[Data shown]

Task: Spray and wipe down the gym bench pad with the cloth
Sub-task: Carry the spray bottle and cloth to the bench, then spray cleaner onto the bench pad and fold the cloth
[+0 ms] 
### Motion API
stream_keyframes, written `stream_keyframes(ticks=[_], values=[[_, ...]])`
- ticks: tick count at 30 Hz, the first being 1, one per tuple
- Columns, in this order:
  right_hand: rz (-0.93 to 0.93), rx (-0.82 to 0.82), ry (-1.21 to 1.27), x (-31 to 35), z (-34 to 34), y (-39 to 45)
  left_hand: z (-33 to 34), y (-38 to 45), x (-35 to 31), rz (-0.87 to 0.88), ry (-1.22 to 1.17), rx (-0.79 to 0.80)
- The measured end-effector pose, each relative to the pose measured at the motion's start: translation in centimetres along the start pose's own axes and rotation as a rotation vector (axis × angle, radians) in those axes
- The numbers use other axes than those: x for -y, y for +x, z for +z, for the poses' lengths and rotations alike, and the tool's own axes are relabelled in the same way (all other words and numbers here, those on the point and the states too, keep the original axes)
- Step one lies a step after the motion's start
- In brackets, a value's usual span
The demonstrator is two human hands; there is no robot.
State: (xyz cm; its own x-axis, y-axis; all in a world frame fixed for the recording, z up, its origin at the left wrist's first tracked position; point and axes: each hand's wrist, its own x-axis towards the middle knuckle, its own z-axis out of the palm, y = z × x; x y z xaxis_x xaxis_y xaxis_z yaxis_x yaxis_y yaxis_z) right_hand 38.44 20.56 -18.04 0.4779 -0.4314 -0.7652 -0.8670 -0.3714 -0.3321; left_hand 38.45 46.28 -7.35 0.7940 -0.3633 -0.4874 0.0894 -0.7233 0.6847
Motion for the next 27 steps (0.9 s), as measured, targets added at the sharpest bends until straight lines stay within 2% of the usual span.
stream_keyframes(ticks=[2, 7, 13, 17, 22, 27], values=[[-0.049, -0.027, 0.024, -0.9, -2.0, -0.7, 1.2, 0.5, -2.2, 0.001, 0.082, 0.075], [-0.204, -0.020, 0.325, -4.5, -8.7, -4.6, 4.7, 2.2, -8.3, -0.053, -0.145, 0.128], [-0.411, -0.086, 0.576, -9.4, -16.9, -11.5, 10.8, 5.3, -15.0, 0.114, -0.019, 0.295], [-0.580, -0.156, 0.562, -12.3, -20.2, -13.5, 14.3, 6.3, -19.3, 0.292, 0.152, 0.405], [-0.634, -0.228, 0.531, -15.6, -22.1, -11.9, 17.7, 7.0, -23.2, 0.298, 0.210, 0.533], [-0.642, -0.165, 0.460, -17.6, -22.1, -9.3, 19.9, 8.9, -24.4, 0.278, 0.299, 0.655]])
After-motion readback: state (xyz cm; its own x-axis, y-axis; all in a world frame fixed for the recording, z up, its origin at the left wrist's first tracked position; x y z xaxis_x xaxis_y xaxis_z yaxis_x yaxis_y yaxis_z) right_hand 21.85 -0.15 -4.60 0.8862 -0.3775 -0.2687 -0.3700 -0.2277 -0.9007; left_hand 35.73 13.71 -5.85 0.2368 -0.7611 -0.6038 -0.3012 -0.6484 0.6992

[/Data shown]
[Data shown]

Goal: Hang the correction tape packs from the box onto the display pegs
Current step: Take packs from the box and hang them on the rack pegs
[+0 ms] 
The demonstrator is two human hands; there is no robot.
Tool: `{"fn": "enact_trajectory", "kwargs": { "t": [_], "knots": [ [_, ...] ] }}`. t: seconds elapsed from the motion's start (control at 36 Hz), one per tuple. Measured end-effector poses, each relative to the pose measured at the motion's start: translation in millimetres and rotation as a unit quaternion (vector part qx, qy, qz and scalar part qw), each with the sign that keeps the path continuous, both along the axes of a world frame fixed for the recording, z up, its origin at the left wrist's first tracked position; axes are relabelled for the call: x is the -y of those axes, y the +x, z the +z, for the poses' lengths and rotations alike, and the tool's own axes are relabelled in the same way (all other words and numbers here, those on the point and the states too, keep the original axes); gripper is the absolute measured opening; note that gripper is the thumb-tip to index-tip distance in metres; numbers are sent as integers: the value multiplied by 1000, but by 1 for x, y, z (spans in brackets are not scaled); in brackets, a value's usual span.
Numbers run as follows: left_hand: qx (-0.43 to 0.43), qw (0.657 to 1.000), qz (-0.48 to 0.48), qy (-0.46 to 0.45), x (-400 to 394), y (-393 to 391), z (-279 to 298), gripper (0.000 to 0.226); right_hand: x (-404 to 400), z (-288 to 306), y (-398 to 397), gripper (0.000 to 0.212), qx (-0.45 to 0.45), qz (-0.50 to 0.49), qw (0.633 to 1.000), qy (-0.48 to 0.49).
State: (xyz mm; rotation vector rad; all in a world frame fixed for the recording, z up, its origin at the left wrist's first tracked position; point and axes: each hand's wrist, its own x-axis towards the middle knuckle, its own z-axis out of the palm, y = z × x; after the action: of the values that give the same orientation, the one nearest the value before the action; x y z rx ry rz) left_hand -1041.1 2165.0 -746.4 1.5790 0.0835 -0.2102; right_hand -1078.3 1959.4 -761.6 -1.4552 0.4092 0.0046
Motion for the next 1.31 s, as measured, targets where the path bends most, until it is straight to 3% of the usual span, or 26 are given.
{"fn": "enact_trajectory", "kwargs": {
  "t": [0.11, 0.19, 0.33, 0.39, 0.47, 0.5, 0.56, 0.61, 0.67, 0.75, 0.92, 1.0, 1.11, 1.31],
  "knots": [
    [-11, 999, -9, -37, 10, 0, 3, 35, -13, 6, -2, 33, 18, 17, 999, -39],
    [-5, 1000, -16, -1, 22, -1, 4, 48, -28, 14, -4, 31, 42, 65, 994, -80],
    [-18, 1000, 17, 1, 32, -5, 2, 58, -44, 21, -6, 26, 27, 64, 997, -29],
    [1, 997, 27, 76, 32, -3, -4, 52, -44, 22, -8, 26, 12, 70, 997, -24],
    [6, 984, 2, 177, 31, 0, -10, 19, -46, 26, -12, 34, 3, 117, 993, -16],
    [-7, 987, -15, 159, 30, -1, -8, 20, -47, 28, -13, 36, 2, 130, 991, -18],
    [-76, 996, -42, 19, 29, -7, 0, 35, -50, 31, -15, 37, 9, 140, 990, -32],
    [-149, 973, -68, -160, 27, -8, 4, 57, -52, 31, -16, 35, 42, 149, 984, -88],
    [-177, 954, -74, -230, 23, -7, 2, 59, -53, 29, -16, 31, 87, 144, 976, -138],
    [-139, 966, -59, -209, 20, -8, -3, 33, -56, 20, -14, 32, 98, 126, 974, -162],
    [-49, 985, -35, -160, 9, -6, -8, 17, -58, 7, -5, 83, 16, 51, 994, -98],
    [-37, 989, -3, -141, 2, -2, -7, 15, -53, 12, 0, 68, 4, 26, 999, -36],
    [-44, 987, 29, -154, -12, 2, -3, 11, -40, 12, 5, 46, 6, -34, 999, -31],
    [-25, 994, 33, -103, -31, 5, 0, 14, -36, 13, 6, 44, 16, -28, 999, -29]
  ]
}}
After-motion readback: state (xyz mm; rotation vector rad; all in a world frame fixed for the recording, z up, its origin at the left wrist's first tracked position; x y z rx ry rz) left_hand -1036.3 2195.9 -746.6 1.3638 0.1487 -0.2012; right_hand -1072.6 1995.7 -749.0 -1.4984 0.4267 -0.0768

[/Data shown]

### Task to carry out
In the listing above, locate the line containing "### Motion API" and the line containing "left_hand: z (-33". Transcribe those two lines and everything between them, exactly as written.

### Reply to the exercise
### Motion API
stream_keyframes, written `stream_keyframes(ticks=[_], values=[[_, ...]])`
- ticks: tick count at 30 Hz, the first being 1, one per tuple
- Columns, in this order:
  right_hand: rz (-0.93 to 0.93), rx (-0.82 to 0.82), ry (-1.21 to 1.27), x (-31 to 35), z (-34 to 34), y (-39 to 45)
  left_hand: z (-33 to 34), y (-38 to 45), x (-35 to 31), rz (-0.87 to 0.88), ry (-1.22 to 1.17), rx (-0.79 to 0.80)

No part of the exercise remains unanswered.